I programmed professionally in C, C++, C#, Deplhi, and a few other languages well before I had even heard of Ruby.

vidarh · 6 months ago
Yes, love it. Rewritten large parts of my stack in it (editor, shell, font renderer, terminal, window manager, file manager)

I started from a background of heavy C++ use, including a lot of template metaprogramming. Convincing me to even give Ruby a chance took a lot, but once I'd tried it I abandoned C++ pretty much immediately, and don't miss it.

PapaPalpatine · 6 months ago
What an odd question lol. Yes, people like writing in Ruby. I’m one of the. Switched from C# in 2016.
timewizard · 6 months ago
That's not a serious question. Of course people do. Your inability to understand the language does not impact anyone else other than yourself. This should go without saying.

I'm also an expert in C, Go and JavaScript. Ruby is an excellent language and the smalltalk paradigm has some real strengths especially for duck typed systems. The only reason I don't use it more often is because it is slow for the type of work I'm doing recently.

It was amazing for web work and it's fantastic for writing small little utility scripts.

A open distaste for things does not make you sophisticated or smart. You're not in any category of high repute when you do this.

helloguillecl · 6 months ago
I love Rails, its been my to-go framework for reference. But I could never get as confortable with Ruby as writing JS or PHP. I do not know the reason.
the_lonely_time · 6 months ago
I spent more of my life that I would like to admit learning and writing Rust. I still build all of my web applications in almost pure Ruby these days. Speed of thought to action is simply unparalleled and it turns out in most situations that was the most important factor.
maximegarcia · 6 months ago
I do. It's a whole thing that get you down to writing your business logic in an expressive way very easily. Framework (Rails) helps, yes, but even pure Ruby can be nice. I've written a second time accuracy simulator for cars and chargers in a EV charging stations in pure Ruby, that was fast to iterate around and pleasant to write.

The ecosystem, toolchain and all do a lot. It is really missed when I do other languages, and I wish to find the same way of developing elsewhere. I currently do C for embedded in an horrible IDE, and I want to bang my head against the table each time I had to click on something on the interface.

(btw Python is a nightmare for me)

tuyenhx · 6 months ago
Yes. I do. I enjoy ruby so much.

After 10 years working with Java. Now I dont wanna go back anymore.

It is about your taste and philosophy. I dont think it related skill issue.

hotpocket777 · 6 months ago
> Also, it seems like every Ruby programmer I know only ever uses other dynamic languages like Python. It’s never like they’re experts in C++ or something and then decided to start programming in Ruby.

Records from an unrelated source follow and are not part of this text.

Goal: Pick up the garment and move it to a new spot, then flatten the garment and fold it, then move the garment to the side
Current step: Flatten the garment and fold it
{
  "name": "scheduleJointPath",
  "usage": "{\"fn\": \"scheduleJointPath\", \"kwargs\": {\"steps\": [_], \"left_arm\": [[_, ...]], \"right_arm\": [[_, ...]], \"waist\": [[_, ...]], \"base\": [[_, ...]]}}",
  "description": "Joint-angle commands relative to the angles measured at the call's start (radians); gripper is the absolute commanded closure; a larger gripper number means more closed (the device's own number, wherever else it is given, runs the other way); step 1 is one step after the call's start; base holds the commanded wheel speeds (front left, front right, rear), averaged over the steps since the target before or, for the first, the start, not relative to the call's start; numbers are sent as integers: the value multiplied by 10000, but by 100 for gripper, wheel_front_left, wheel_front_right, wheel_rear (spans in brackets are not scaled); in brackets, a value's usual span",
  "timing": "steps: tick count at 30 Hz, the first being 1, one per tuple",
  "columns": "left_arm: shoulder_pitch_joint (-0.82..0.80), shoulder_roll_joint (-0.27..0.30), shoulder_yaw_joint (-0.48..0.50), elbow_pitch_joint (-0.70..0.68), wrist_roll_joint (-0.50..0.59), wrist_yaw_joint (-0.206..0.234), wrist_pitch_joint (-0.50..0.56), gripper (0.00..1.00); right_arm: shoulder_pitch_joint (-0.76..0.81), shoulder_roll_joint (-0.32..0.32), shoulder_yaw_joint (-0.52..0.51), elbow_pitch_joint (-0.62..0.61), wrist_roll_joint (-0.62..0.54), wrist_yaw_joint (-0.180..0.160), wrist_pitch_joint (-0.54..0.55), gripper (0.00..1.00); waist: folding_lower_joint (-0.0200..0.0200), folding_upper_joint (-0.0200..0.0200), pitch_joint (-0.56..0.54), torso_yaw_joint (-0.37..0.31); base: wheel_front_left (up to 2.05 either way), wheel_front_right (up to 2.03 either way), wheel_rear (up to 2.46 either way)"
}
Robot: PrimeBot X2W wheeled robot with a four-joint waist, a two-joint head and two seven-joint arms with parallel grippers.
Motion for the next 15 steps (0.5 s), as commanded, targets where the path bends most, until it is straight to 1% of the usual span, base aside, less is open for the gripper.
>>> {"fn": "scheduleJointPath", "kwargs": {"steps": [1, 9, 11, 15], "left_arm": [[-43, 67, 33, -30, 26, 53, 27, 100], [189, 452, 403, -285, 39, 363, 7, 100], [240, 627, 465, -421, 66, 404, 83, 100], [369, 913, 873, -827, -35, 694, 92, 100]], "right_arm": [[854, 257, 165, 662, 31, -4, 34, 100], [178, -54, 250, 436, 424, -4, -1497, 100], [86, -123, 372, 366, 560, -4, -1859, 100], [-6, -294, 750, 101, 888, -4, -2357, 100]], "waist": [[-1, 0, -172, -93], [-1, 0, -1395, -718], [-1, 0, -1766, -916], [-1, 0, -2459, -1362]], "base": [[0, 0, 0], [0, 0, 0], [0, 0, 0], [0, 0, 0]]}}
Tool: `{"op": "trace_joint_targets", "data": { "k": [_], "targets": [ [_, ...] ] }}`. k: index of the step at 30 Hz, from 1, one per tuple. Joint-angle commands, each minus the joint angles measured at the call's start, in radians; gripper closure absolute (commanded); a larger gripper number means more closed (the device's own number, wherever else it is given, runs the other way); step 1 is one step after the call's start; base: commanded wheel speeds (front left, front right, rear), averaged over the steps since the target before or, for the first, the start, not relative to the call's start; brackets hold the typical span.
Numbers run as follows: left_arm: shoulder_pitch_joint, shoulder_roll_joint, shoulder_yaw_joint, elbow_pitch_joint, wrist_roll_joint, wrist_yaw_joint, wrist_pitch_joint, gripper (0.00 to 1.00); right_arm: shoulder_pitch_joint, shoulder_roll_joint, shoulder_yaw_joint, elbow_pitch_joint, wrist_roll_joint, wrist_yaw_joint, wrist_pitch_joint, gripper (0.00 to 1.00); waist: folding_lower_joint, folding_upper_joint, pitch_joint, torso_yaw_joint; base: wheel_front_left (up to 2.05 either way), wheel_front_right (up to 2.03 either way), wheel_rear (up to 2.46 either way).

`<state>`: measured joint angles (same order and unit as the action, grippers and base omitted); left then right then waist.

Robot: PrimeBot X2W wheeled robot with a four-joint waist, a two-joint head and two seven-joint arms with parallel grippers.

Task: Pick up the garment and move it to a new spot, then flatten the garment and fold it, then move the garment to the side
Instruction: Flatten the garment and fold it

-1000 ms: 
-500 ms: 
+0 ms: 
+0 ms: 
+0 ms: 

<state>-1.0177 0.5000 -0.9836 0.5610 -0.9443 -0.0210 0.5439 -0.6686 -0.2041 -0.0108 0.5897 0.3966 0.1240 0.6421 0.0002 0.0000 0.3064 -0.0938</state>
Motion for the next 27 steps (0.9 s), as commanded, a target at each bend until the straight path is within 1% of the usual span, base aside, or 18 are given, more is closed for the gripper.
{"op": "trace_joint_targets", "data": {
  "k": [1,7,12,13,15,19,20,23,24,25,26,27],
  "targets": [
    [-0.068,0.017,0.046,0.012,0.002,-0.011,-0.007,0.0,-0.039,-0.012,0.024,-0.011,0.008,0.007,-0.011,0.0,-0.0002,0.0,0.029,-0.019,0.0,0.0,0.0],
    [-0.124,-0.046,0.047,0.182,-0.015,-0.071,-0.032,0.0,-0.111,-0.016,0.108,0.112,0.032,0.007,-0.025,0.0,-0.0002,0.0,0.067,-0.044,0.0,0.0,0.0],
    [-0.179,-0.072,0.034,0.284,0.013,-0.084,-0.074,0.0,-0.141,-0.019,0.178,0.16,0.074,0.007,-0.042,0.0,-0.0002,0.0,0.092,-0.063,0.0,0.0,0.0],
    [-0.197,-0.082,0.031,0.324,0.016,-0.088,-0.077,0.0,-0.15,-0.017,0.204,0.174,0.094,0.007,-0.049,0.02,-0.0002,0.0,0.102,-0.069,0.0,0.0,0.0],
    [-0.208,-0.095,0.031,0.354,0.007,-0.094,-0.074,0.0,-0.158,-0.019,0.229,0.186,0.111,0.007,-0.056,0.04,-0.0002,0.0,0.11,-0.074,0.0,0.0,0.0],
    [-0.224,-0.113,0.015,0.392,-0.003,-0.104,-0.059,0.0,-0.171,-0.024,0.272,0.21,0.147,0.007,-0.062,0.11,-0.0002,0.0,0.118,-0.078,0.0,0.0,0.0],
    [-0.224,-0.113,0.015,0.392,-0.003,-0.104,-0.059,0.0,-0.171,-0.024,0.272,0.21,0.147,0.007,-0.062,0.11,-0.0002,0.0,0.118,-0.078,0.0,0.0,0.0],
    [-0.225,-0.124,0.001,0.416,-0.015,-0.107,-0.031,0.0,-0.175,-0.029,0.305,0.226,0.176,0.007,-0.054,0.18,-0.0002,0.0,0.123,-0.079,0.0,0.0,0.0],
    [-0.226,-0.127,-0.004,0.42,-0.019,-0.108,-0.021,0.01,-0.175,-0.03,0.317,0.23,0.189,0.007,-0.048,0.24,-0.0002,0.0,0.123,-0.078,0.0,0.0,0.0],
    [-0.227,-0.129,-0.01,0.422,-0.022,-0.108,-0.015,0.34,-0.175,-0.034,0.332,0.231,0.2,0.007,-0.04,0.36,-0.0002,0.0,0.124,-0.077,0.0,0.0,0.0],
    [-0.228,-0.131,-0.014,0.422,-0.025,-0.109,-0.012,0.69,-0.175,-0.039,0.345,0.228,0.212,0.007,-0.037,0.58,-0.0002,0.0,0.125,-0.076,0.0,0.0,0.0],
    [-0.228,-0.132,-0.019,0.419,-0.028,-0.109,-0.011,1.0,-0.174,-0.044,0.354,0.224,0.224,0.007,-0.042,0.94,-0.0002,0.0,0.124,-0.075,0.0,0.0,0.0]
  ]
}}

Can you expand on what you’re saying here or why you’re raising this is as an issue with ruby the language or rails the library?

rubyfan · 6 months ago
Yes, many people love programming in Ruby. It’s a matter of preference not some lack of technical merit. There are plenty of people who are well equipped in strongly typed languages that write in both. You might not know them but you really don’t have to look very far.
zem · 6 months ago
yes, I have used a lot of languages, both static and dynamic, and ruby is one of the ones I love. maintaining large code bases is certainly not its forte, but in terms of expressing what you want in code it is like a tool that fits really well into my hand.
neya · 6 months ago
I was a Rails consultant for about 7 years. Then, I switched to Phoenix - really out of just curiosity. Since then, I've never looked back. If you never believed in "Simple is better" philosophy, you will after using Phoenix. The development time is shorter, the bugs are far less since you catch them at compile time and the development experience is unmatched. Oh, and did I mention performance? You can get insane performance just out of the box.
monooso · 6 months ago
I wouldn't describe LiveView as simple, necessarily. It makes for a great demo, but in my experience it complicates simple things in lots of subtle—and occasionally pernicious—ways.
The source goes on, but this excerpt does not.